## WHAT IS NEEDED
Please state how many lines below include the word "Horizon"; the reply should be the number only.

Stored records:
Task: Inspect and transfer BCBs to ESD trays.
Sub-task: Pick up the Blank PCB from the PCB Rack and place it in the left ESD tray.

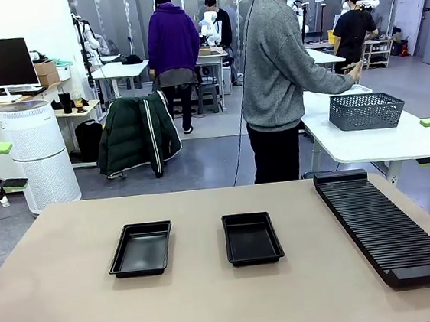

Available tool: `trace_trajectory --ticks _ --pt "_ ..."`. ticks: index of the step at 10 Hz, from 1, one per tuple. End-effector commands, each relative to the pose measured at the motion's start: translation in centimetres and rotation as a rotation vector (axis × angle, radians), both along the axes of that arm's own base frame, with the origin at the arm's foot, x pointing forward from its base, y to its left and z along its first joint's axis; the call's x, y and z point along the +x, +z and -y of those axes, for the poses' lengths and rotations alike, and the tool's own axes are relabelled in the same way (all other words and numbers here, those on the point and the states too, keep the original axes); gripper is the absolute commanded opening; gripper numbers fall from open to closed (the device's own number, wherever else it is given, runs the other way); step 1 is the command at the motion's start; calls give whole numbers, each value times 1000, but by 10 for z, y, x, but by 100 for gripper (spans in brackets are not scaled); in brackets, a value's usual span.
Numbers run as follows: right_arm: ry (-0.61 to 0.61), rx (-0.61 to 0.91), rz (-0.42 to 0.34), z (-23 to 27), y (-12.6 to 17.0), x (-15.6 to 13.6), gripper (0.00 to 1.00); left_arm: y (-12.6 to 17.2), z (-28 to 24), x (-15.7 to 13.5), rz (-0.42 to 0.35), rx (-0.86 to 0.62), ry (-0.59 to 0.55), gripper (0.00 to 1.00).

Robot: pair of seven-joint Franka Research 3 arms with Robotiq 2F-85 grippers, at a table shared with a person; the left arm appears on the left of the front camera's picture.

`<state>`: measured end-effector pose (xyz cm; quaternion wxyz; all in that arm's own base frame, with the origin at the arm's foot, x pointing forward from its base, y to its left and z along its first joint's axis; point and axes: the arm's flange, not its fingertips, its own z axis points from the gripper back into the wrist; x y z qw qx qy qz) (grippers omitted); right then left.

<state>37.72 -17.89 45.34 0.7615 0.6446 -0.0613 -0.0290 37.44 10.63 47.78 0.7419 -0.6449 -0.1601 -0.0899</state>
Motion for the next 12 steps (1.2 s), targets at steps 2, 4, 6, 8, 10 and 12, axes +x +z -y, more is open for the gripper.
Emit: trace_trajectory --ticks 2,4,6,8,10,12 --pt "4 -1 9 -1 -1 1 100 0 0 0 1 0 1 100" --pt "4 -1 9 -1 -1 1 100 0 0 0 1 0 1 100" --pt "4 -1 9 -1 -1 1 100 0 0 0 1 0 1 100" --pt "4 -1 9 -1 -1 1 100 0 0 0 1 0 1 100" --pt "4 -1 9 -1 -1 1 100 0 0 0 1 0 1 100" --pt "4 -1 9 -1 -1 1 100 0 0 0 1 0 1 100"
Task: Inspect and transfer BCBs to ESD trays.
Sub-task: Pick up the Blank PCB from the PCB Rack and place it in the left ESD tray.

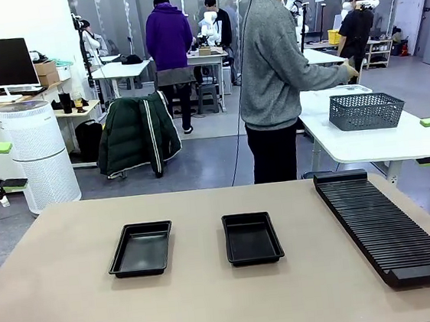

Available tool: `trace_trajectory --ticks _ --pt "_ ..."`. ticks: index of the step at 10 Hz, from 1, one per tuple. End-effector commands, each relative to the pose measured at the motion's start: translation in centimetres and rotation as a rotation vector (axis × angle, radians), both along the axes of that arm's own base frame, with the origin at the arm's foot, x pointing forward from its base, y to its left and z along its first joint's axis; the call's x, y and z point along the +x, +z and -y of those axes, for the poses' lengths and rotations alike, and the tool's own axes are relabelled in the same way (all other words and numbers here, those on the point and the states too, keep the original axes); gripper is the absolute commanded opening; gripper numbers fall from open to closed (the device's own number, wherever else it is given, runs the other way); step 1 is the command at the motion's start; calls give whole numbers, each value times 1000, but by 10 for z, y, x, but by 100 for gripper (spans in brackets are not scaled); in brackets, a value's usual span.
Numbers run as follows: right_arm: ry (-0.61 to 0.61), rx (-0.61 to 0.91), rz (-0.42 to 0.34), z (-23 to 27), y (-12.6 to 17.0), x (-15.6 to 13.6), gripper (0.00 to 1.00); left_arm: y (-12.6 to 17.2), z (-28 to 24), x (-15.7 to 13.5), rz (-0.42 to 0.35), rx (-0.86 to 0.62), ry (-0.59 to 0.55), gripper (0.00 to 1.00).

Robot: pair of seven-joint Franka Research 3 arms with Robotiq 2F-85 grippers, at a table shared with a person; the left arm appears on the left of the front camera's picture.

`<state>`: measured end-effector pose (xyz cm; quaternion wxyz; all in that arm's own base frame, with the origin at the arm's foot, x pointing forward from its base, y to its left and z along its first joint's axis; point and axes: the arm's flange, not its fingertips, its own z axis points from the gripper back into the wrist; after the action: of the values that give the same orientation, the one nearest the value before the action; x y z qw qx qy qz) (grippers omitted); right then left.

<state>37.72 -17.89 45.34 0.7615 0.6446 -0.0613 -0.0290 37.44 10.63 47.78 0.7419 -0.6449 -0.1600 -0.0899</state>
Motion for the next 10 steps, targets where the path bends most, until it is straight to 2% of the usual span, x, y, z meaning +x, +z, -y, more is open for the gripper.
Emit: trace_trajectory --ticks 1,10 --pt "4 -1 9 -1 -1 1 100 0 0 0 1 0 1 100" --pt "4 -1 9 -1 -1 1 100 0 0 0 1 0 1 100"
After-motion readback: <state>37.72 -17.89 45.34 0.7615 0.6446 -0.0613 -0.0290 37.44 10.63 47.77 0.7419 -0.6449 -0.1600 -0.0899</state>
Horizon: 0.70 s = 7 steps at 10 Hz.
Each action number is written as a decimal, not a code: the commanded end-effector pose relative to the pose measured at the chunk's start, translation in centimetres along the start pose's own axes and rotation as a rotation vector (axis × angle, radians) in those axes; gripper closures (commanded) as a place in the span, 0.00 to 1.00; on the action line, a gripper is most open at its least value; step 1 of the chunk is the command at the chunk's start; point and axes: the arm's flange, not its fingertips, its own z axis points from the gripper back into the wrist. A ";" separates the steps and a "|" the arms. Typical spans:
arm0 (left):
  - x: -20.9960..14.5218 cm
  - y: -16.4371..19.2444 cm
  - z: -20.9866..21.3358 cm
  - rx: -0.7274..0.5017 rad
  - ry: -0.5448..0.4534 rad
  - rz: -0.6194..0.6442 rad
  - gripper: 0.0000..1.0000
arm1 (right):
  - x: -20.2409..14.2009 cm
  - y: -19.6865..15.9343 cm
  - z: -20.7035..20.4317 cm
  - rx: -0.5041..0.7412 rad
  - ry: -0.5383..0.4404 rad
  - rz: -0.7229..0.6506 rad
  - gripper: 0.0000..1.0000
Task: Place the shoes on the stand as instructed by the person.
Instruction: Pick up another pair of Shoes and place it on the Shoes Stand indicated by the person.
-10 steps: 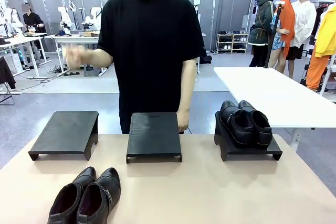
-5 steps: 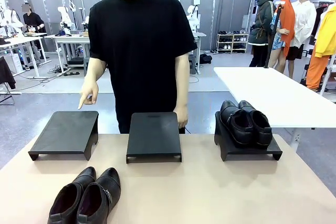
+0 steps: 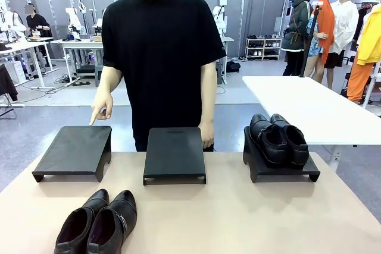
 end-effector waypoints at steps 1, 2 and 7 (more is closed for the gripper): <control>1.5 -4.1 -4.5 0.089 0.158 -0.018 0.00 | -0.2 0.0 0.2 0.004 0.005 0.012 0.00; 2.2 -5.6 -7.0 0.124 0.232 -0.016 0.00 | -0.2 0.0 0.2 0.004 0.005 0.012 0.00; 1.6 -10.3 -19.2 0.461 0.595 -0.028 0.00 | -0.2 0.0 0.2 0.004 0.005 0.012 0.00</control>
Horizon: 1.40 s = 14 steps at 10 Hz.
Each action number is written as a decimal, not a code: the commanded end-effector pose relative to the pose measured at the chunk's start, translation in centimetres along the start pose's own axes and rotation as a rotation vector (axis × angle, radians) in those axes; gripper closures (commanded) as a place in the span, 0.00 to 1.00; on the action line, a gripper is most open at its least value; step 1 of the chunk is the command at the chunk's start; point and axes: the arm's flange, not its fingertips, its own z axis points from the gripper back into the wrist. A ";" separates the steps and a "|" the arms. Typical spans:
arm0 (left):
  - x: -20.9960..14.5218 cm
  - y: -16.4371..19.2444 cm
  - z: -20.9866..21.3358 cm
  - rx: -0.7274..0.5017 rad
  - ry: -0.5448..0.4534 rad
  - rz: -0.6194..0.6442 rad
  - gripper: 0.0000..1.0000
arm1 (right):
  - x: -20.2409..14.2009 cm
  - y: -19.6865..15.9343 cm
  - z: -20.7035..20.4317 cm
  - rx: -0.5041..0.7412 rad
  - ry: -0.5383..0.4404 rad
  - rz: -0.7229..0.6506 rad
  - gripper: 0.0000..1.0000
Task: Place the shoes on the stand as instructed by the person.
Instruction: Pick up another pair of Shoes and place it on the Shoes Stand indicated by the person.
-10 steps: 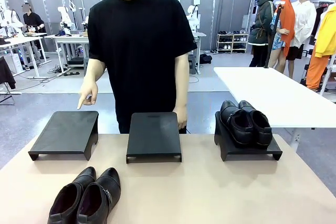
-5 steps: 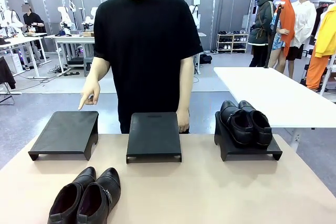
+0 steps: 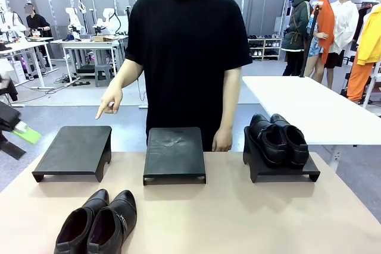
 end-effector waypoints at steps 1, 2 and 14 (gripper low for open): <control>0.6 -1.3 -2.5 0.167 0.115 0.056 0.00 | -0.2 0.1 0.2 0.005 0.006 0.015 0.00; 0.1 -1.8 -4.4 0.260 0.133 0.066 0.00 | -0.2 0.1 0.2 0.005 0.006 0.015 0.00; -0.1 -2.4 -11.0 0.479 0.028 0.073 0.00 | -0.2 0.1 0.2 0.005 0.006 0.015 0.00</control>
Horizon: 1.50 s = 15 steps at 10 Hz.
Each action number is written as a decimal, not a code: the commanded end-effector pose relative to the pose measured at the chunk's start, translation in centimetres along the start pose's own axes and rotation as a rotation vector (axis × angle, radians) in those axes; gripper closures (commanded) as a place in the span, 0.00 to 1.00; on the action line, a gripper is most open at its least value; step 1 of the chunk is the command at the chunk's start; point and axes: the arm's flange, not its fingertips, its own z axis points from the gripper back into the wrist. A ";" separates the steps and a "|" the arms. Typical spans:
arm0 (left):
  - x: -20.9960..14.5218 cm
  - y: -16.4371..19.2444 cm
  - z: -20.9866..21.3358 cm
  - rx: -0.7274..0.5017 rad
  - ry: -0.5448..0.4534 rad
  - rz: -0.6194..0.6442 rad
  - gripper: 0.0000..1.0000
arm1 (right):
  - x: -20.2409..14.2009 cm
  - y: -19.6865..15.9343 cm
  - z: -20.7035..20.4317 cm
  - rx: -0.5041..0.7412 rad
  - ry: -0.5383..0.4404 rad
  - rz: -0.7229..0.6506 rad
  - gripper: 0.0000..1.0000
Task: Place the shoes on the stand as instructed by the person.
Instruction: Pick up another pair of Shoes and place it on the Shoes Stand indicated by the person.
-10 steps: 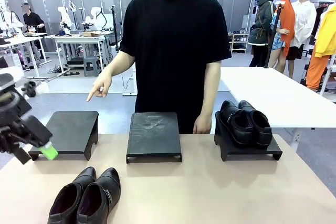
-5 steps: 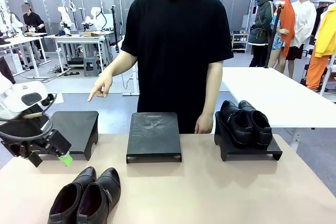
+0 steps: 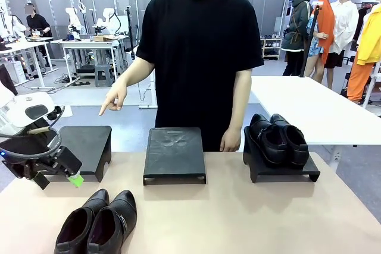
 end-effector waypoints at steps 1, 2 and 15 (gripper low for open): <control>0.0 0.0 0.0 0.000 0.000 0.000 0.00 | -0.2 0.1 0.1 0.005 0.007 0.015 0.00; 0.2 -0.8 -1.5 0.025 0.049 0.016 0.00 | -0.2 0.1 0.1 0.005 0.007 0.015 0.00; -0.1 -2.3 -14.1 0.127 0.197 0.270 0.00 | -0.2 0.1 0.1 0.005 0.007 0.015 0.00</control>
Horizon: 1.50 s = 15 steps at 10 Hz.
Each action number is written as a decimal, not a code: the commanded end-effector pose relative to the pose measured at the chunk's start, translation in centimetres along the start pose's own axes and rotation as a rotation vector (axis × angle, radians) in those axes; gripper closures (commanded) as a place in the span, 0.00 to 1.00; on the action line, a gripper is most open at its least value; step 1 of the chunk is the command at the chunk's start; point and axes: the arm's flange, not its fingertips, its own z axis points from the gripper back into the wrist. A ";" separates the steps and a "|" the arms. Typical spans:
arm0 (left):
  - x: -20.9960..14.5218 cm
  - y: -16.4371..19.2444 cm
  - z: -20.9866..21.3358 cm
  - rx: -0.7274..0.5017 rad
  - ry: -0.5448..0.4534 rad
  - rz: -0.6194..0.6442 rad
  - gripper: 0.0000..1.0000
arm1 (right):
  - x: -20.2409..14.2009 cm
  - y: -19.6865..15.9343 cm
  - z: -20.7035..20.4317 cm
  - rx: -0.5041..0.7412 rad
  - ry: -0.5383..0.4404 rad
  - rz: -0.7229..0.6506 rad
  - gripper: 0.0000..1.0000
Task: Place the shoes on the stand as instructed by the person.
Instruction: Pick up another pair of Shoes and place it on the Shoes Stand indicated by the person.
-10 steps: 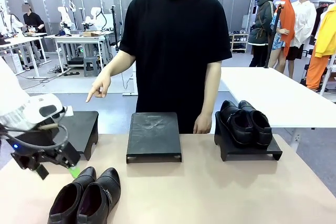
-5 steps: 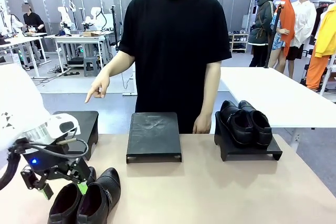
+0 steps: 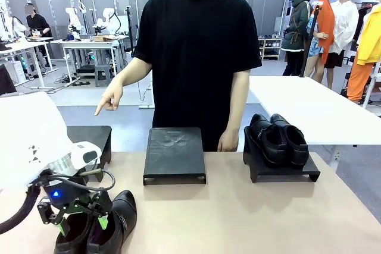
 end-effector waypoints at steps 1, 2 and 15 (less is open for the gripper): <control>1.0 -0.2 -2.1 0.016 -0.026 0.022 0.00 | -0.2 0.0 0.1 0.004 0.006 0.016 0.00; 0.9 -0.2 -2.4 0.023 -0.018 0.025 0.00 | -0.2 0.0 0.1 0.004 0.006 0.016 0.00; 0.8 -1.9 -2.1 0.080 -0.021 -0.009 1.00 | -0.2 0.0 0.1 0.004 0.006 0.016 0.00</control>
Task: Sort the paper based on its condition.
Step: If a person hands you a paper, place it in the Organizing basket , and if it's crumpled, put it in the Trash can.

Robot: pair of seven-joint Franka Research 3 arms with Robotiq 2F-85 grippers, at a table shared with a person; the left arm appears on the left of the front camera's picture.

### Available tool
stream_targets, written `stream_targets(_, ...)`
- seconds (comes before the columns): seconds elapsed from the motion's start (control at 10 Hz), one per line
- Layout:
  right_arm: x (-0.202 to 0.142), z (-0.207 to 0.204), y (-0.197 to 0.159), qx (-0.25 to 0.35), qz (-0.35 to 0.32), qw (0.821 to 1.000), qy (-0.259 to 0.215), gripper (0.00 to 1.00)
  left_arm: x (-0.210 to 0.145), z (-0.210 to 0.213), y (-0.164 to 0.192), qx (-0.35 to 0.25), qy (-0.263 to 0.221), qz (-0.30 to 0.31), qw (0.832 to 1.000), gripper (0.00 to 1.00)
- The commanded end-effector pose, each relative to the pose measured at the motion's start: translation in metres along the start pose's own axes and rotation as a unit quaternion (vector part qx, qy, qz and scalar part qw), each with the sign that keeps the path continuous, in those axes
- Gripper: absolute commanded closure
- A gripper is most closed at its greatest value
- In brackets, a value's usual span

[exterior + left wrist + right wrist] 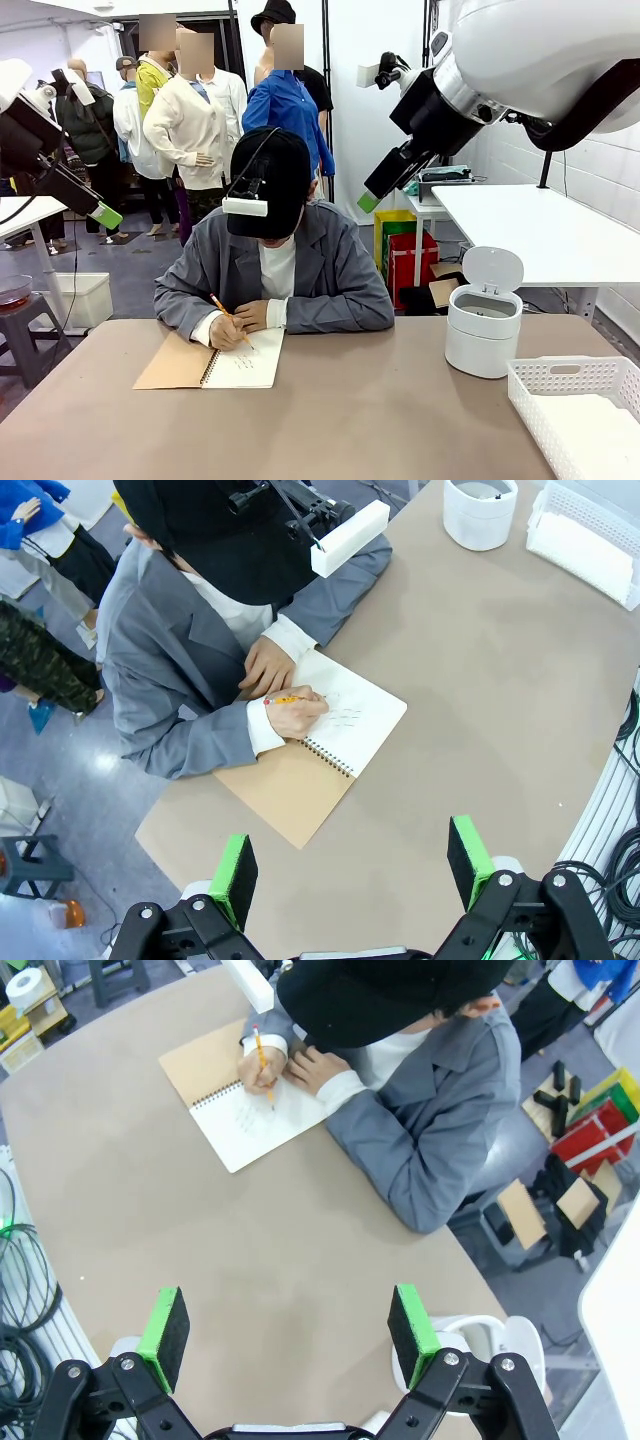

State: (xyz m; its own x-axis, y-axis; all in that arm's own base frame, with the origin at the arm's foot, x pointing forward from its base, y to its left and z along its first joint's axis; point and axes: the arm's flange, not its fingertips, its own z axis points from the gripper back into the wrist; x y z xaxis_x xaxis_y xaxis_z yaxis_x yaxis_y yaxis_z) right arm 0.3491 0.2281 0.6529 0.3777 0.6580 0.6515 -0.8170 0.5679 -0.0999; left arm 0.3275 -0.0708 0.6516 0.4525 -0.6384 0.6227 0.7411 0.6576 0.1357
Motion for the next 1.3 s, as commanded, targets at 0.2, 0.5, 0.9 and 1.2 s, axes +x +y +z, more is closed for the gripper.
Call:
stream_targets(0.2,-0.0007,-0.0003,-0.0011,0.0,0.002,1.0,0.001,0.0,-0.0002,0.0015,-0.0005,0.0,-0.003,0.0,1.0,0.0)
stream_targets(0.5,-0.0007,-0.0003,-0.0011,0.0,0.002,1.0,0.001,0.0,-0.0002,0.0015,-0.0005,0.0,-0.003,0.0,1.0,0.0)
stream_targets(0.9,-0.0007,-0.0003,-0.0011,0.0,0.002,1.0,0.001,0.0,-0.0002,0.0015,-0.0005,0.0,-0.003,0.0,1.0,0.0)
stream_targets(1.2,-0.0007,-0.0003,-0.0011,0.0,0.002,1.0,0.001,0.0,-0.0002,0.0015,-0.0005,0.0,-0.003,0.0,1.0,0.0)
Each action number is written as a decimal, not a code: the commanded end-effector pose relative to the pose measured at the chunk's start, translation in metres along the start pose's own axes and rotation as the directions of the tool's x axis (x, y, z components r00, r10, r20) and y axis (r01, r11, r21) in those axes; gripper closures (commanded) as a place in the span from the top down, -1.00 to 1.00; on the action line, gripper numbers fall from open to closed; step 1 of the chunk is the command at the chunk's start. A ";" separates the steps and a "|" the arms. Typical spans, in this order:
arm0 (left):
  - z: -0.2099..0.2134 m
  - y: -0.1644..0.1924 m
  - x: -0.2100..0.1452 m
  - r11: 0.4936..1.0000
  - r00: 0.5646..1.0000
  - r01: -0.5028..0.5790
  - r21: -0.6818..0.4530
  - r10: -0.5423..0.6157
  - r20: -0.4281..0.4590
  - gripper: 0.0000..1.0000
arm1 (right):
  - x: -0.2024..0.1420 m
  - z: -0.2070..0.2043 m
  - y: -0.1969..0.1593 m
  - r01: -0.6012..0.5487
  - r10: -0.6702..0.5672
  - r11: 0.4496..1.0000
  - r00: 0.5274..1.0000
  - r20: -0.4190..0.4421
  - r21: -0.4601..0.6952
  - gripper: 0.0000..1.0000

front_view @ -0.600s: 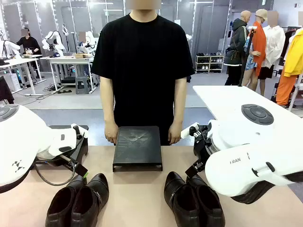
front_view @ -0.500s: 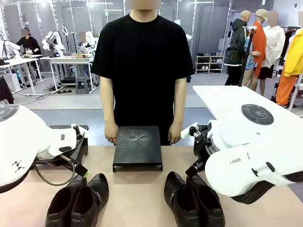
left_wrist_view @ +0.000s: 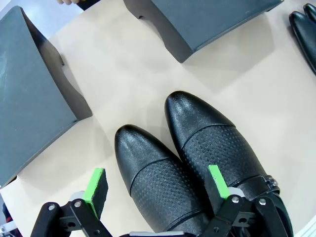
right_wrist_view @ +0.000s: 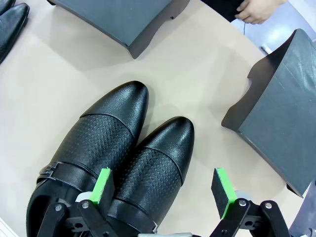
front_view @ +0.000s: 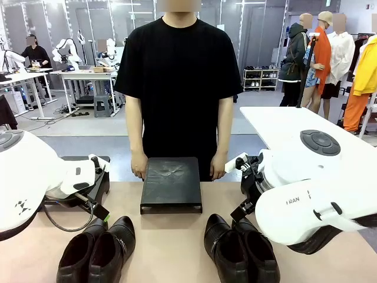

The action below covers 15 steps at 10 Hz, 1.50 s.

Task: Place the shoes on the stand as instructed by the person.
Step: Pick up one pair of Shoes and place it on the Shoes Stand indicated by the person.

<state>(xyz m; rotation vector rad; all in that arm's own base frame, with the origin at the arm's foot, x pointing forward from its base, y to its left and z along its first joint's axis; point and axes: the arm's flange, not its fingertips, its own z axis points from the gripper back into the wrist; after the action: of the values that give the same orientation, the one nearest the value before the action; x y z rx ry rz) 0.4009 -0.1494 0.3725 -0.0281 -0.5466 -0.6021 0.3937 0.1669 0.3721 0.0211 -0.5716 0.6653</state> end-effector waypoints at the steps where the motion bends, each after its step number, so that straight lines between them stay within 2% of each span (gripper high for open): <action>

## SOLUTION TO THIS EXERCISE
4